Семь бед — один ответ — раз ступив на шаткую почву почти настоящих документов, мы стали обкладывать себя бумажками по полной программе. Кто сунься — утонет, распутывая клубок выданных полномочий. В местном военкомате оформили документы на новую часть и стали вписывать в нее пополнения. В паспортном столе мне наконец оформили паспорт "взамен утерянного", в военкомате я вписался полковником — с таким званием будет легче ставить окруженцев под ружье.
Работники военкомата и паспортисты, кого смогли найти, ворчали, поджимали губы, но делали что им говорили — писали каллиграфическим почерком, ставили нужные печати и штампы, вписывали в книги учета. Другой власти все-равно не было, да и эта скоро уйдет — так чего лезть на рожон.
Склад оказался очень полезным приобретением. Внутри было продовольствие, отрезы ткани. Ими стали платить местным жителям за информацию и службу. Всех мужчин до сорока пяти мы мобилизовали — частично на хозработы и частично в нашу часть. Власти в городе не было, но красный флаг местные пока не спускали — мало ли как обернется. Пристрелили трех мародеров — надо было показать серьезность обстановки, поэтому пришлось поступить чрезмерно жестоко, хотя могли бы просто отправить на хозработы. Но народ еще не проникся моментом, смотрел недоверчиво, хотя и без ухмылок — мало ли что от нас можно ожидать. Всерьез не принимали, но держали дистанцию и видимое почтение, хотя реально подчиняться не рвались. А эти трое и вообще решили забить на нас. А вот это зря — попусти мы такое — и все враз посыпется, остальные тоже резко расхотят нам подчиняться и в лучшем случае станут тихо ждать немцев. Шалишь. Теперь власть — это мы. Именно после расстрела — а с такими вещами не шутят — к нам потянулись люди, причем сами — присоединилось пятеро местных в качестве милиции, нашлись и трое настоящих милиционеров. Из них и вновь мобилизованных мы организовали службу — на колокольне поставили наблюдательный пост, провели туда телефон, чтобы держать под контролем подступы к городу, для чего припрягли и местных мальчишек.

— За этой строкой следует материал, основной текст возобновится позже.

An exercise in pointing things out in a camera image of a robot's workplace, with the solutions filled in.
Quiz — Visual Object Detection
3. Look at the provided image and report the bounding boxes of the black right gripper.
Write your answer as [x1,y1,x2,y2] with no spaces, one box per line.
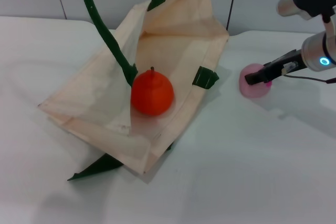
[245,49,305,86]

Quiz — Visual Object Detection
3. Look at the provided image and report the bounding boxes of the pink peach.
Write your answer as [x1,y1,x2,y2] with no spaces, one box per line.
[238,63,274,99]

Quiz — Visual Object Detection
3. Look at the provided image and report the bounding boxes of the orange fruit with stem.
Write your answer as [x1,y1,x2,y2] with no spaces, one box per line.
[130,66,175,116]

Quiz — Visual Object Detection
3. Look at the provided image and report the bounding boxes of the cream canvas handbag green handles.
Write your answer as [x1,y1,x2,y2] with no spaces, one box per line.
[38,0,230,182]

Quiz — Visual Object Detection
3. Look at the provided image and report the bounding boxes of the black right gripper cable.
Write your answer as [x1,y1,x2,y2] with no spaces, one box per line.
[283,73,336,85]

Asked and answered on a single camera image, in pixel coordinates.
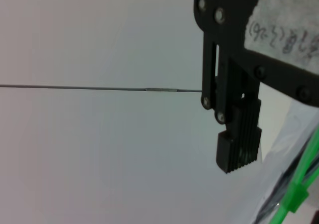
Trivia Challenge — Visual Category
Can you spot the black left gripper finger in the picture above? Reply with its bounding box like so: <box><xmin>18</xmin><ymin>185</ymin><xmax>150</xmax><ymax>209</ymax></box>
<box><xmin>193</xmin><ymin>0</ymin><xmax>263</xmax><ymax>174</ymax></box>

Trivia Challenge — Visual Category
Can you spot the translucent green-zipper document bag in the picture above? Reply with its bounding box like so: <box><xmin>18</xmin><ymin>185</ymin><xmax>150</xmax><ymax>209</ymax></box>
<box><xmin>250</xmin><ymin>102</ymin><xmax>319</xmax><ymax>224</ymax></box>

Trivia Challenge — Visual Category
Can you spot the green zipper slider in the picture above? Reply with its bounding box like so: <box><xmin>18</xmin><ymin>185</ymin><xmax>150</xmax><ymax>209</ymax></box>
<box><xmin>283</xmin><ymin>183</ymin><xmax>310</xmax><ymax>214</ymax></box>

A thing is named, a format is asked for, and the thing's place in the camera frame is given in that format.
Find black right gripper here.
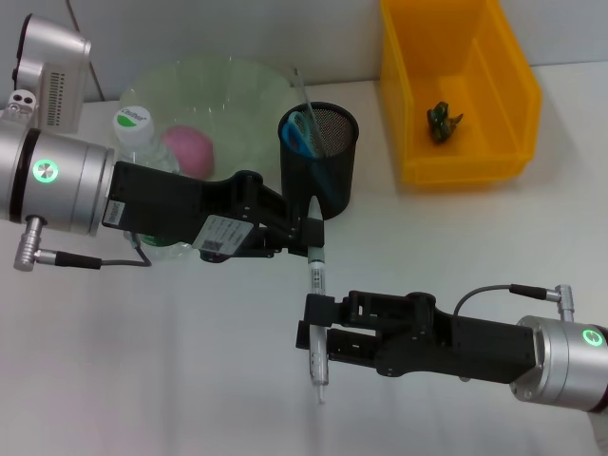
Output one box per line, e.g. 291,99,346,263
294,290,539,385

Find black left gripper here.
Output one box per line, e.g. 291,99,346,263
102,161,327,263

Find grey ballpoint pen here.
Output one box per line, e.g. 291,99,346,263
306,194,330,406

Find blue scissors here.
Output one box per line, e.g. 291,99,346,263
281,111,344,210

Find pink peach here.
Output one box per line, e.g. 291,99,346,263
161,123,216,181

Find transparent plastic ruler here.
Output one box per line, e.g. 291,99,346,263
288,66,330,158

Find clear green-label water bottle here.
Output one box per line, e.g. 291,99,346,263
111,106,200,261

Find green plastic wrapper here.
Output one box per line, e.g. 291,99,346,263
426,100,466,143

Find black mesh pen holder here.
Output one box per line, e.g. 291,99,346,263
277,102,360,222

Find green glass fruit plate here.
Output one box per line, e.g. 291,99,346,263
118,54,298,191

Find yellow plastic bin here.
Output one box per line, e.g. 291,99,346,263
378,0,543,185

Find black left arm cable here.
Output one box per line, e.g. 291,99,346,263
12,216,154,272

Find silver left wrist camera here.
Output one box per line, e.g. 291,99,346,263
11,13,92,135

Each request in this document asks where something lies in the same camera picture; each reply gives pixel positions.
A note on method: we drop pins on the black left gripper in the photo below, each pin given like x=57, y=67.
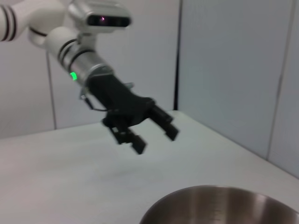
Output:
x=116, y=98

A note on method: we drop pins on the stainless steel bowl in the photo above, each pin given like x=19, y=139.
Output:
x=222, y=207

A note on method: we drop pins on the silver metal connector stub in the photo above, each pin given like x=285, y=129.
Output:
x=129, y=85

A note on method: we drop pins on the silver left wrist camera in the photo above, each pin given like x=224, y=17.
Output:
x=105, y=21

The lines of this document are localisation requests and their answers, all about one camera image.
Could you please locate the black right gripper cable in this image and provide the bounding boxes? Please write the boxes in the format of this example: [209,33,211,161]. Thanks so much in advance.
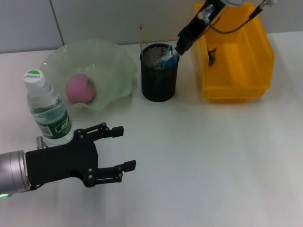
[209,0,278,34]

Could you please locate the pink peach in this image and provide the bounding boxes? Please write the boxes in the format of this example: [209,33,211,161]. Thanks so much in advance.
[65,73,97,104]

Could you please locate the silver ballpoint pen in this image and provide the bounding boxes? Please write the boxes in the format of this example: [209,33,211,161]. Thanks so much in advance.
[155,48,178,69]

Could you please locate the clear green-label water bottle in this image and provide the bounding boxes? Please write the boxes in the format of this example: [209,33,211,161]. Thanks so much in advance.
[23,70,74,145]

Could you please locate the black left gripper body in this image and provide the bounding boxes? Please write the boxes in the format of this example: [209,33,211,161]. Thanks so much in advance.
[25,129,100,191]

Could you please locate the yellow plastic bin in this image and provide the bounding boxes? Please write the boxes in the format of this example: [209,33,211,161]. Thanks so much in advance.
[194,2,276,103]

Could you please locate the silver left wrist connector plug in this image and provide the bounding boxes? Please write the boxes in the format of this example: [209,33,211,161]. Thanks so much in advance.
[35,136,48,149]

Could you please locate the blue scissors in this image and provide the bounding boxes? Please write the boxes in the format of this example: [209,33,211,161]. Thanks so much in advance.
[153,44,180,88]

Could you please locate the black mesh pen cup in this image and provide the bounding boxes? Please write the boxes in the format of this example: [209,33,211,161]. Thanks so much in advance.
[139,43,180,103]

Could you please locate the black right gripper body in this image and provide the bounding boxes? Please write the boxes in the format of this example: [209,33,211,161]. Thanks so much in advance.
[177,0,228,47]

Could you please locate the silver right wrist connector plug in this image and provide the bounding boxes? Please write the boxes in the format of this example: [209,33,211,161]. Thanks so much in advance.
[197,4,215,22]

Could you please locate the green plastic wrapper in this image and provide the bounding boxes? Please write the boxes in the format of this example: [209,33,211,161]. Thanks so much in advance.
[207,46,218,65]

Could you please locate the clear plastic ruler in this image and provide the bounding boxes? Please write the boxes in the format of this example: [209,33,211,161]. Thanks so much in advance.
[137,23,146,52]

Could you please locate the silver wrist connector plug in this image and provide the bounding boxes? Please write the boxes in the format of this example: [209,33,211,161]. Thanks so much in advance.
[197,4,215,22]
[35,136,48,149]

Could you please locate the pale green glass fruit plate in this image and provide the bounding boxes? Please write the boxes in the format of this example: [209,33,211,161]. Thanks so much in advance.
[40,39,138,112]

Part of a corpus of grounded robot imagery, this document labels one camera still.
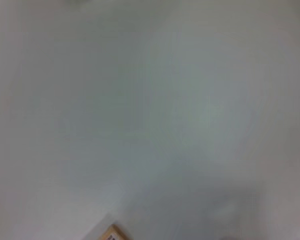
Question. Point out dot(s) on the beige eraser with barcode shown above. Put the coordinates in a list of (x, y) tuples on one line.
[(115, 235)]

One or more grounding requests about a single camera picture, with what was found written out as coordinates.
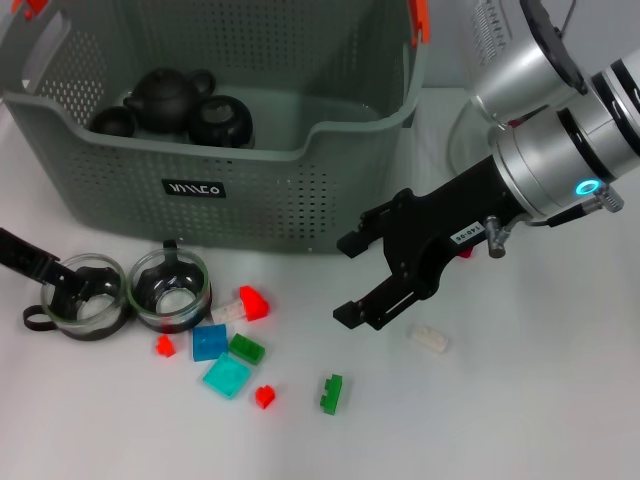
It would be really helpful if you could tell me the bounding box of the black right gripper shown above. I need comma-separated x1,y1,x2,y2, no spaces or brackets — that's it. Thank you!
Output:
333,155,526,332

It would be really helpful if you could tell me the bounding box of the glass teacup with black holder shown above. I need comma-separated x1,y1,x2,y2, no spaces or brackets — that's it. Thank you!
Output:
22,252,135,344
188,94,257,150
128,239,212,335

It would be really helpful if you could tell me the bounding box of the grey-green perforated storage bin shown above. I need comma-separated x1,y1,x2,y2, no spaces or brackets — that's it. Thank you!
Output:
0,0,431,254

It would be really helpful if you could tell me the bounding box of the small black clay teacup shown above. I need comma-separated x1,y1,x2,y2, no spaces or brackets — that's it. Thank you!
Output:
89,104,137,136

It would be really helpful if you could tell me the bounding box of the clear white building brick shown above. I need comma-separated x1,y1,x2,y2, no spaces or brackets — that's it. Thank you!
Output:
408,323,450,354
210,302,247,325

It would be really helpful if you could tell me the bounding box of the large bright red brick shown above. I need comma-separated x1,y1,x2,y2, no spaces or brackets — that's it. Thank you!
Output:
238,284,271,322

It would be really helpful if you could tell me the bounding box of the green notched building brick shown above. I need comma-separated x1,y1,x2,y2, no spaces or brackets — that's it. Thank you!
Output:
318,374,345,415

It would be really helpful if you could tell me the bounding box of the green rectangular building brick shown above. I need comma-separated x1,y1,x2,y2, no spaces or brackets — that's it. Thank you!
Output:
228,333,266,367

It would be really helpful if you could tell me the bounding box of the right gripper metal plug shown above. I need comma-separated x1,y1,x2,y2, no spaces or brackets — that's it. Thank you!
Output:
482,215,531,260

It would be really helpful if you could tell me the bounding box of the blue building brick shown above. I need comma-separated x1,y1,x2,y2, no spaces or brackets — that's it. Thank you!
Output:
192,323,229,362

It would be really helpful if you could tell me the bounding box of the teal square flat plate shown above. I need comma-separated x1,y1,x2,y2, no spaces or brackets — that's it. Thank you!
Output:
202,352,251,401

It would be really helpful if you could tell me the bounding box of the glass teapot with black lid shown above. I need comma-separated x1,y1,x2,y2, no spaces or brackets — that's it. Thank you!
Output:
446,92,526,177

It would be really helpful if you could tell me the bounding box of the black clay teapot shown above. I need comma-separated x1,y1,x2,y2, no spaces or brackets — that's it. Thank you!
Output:
122,67,217,134

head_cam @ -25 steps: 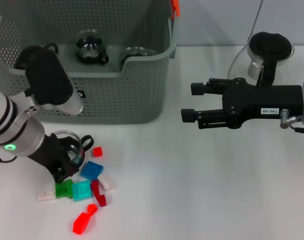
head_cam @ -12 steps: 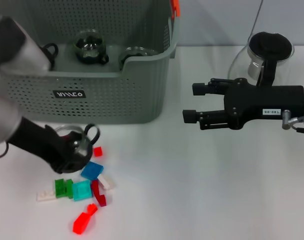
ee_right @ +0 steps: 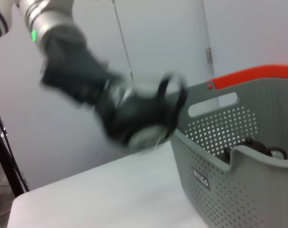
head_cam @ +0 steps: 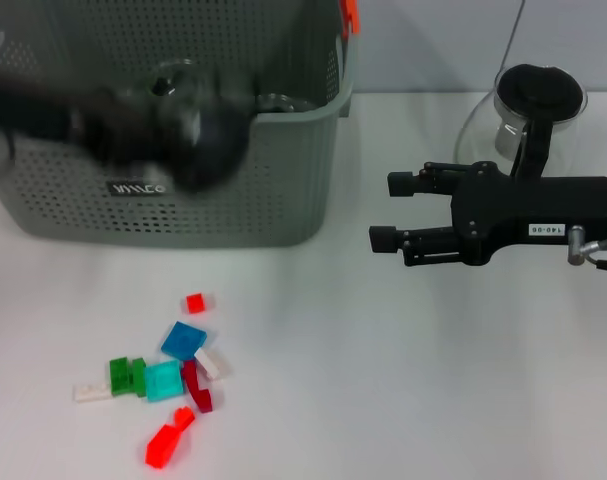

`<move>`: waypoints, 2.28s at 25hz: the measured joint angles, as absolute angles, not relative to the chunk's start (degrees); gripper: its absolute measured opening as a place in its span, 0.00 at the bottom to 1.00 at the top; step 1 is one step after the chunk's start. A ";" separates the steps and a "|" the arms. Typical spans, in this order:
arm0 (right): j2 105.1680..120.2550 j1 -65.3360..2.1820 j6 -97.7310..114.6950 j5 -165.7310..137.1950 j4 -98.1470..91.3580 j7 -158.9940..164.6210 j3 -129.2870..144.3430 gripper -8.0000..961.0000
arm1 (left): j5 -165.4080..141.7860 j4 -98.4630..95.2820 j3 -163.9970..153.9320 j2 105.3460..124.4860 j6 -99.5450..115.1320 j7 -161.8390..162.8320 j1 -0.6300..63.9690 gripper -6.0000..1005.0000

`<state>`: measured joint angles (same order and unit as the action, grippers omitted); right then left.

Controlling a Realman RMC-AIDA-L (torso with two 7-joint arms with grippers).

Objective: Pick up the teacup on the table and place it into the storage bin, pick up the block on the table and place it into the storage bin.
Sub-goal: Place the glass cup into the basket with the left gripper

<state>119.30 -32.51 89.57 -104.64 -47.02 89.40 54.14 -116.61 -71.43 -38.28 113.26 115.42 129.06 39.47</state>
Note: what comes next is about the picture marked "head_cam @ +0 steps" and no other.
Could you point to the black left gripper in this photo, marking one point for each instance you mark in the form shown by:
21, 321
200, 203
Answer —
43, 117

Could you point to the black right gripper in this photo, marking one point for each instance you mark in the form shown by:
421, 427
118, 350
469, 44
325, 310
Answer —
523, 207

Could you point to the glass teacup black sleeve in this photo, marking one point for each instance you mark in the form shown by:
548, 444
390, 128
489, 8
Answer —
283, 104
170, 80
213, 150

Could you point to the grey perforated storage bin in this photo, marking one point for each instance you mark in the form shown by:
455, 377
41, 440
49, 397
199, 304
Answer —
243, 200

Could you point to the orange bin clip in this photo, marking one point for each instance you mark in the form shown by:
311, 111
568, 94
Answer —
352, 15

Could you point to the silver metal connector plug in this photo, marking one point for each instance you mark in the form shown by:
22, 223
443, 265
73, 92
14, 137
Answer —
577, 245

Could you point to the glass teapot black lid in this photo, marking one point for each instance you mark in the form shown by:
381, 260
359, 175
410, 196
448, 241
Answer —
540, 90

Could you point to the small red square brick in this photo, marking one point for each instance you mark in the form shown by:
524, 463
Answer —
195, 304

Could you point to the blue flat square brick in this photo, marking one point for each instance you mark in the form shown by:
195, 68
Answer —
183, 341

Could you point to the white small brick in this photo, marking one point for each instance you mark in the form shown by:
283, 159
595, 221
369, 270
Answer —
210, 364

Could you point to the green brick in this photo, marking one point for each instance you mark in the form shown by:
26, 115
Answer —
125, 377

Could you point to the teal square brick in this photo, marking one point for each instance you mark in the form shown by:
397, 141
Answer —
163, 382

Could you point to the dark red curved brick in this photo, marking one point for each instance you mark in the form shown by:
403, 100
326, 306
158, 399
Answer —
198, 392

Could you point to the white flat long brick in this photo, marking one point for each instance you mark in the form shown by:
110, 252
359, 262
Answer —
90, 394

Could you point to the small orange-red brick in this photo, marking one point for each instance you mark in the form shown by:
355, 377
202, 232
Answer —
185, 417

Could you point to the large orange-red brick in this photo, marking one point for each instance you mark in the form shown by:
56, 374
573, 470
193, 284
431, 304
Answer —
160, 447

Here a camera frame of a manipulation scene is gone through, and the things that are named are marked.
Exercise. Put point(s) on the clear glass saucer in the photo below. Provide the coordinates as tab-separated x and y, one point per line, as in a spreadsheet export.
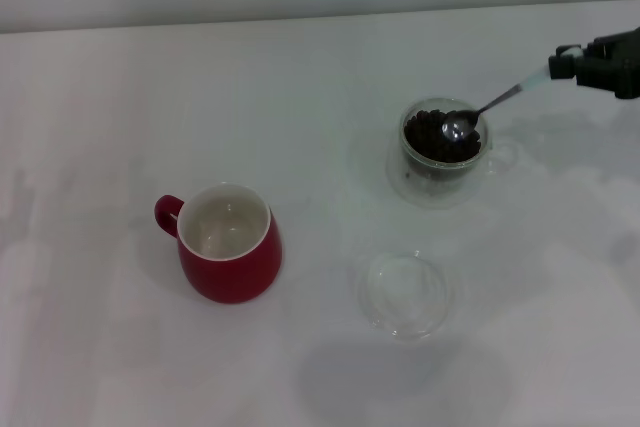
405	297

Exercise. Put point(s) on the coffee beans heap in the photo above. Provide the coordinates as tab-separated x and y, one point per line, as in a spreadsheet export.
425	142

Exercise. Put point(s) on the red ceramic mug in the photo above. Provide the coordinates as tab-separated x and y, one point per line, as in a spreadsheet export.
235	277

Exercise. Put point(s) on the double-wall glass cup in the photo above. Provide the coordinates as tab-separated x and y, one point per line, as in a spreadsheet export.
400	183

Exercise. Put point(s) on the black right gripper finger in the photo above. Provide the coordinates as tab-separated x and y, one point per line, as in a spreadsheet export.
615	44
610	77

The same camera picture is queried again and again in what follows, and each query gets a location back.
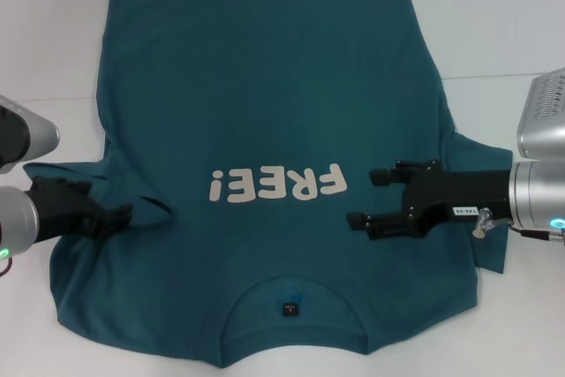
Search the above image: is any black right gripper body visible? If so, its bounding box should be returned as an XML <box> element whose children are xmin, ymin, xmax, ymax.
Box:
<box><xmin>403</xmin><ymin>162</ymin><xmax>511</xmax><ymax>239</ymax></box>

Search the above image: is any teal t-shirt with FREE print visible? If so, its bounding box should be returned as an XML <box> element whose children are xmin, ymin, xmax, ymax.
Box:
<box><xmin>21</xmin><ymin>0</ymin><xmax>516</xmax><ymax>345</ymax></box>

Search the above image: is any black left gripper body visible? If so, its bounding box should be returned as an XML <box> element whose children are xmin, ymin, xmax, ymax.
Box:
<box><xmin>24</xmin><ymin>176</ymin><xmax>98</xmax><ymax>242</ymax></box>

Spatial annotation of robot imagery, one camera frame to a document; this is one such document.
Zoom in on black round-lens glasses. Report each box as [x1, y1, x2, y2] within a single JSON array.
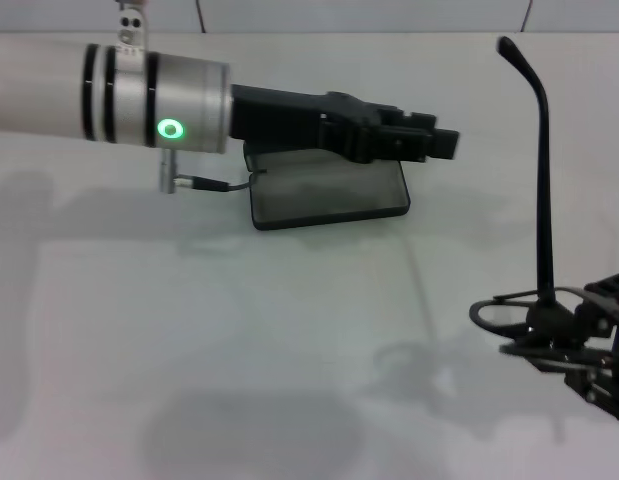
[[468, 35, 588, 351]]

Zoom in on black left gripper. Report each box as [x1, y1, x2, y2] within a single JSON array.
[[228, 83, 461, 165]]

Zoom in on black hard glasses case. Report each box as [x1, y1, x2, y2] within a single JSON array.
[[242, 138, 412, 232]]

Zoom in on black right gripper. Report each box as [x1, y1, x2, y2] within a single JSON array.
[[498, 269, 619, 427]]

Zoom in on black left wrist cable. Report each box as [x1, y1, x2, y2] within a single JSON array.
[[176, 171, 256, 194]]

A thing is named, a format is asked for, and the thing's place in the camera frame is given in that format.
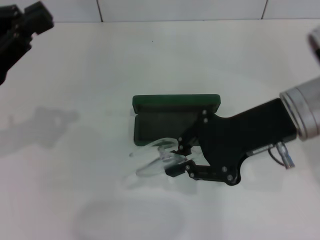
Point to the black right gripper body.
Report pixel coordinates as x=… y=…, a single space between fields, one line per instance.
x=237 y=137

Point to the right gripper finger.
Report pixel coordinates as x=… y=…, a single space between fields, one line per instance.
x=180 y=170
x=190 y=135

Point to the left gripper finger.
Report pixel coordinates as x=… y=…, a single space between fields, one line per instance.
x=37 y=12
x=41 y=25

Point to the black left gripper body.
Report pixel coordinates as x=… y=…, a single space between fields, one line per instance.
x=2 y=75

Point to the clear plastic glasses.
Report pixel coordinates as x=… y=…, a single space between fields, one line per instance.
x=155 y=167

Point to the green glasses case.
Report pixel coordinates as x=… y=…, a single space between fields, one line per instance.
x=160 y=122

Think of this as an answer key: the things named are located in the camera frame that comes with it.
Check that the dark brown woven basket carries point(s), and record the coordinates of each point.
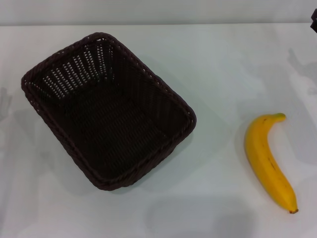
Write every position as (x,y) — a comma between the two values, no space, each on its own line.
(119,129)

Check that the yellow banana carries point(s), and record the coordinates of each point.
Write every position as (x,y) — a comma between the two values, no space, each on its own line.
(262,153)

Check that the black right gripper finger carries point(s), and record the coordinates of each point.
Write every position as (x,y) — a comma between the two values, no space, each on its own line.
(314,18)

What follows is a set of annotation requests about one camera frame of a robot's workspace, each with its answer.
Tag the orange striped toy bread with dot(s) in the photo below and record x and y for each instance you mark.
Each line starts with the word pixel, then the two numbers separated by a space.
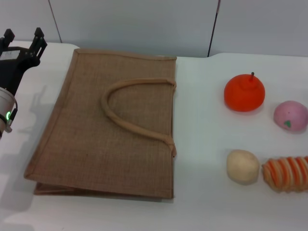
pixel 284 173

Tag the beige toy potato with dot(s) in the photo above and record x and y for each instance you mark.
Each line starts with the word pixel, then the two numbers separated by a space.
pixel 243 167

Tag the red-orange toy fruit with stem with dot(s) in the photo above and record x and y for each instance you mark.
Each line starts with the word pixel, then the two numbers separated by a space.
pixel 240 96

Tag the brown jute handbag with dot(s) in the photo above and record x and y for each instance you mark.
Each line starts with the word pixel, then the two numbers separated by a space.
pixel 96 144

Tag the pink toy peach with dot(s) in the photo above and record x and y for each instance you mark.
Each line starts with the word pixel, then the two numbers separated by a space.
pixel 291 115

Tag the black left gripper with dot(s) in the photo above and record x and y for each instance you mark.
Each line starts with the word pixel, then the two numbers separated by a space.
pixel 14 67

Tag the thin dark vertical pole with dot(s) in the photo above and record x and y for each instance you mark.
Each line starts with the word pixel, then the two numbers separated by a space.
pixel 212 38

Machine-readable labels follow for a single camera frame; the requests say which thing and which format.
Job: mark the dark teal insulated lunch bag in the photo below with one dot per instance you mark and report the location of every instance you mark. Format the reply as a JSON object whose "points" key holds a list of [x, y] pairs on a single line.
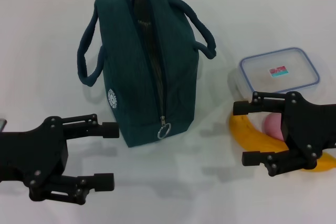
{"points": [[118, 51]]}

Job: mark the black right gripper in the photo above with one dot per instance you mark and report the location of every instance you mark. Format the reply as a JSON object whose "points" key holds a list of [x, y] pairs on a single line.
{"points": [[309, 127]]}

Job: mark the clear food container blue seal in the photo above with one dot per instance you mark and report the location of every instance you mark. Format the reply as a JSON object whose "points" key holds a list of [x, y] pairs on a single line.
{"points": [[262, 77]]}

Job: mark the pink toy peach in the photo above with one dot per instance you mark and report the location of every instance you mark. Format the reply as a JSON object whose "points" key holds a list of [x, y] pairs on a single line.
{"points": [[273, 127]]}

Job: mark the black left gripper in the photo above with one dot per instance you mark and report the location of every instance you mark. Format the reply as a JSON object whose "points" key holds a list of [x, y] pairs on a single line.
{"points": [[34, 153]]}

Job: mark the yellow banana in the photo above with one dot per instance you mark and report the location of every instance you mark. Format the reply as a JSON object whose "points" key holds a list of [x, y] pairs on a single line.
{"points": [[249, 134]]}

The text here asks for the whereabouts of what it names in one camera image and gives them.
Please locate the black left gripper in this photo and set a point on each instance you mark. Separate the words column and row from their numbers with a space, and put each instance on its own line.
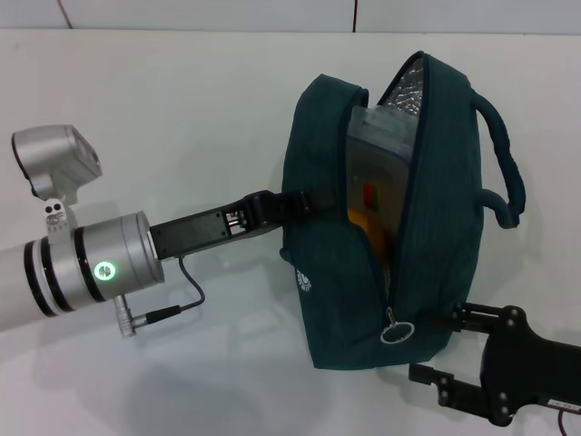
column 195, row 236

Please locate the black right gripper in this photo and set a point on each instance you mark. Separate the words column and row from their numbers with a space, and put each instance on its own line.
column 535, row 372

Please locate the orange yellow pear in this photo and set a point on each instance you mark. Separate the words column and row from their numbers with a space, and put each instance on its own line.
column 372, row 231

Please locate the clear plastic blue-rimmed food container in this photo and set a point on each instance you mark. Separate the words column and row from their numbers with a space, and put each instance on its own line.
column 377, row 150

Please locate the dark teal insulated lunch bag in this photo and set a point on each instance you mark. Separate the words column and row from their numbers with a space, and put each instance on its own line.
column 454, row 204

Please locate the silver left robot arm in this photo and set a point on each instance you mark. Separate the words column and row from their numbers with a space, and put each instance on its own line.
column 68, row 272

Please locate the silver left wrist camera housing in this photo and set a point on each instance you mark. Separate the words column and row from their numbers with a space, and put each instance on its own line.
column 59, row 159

Одновременно мы осваивались на территории — два дня тренировались передвигаться по городу в разных направлениях, изучали обстановку, оборудовали позиции и проходы, пути отходов — готовились к боям в городе. Сразу много сил фрицы на нас не кинут, так что первый удар выдержим, а там и уйдем ночью. Так что риск был не очень высоким, поэтому можно и пошуршать. Вместе с пополнением нас насчитывалось уже около сорока человек, но народ притих — вроде коммунисты ушли, но какая-то власть есть — с мандатами и удостоверениями, то есть вроде как легитимная, а самых отпетых, кто пытался ее оспорить, мы расстреляли, причем с оформлением всех бумаг, в том числе и судебных решений или как там их — нашелся сотрудник городского суда, который все оформил как надо. Поэтому все вели себя сдержанно — помогать не рвались, но если о чем попросишь — сделают.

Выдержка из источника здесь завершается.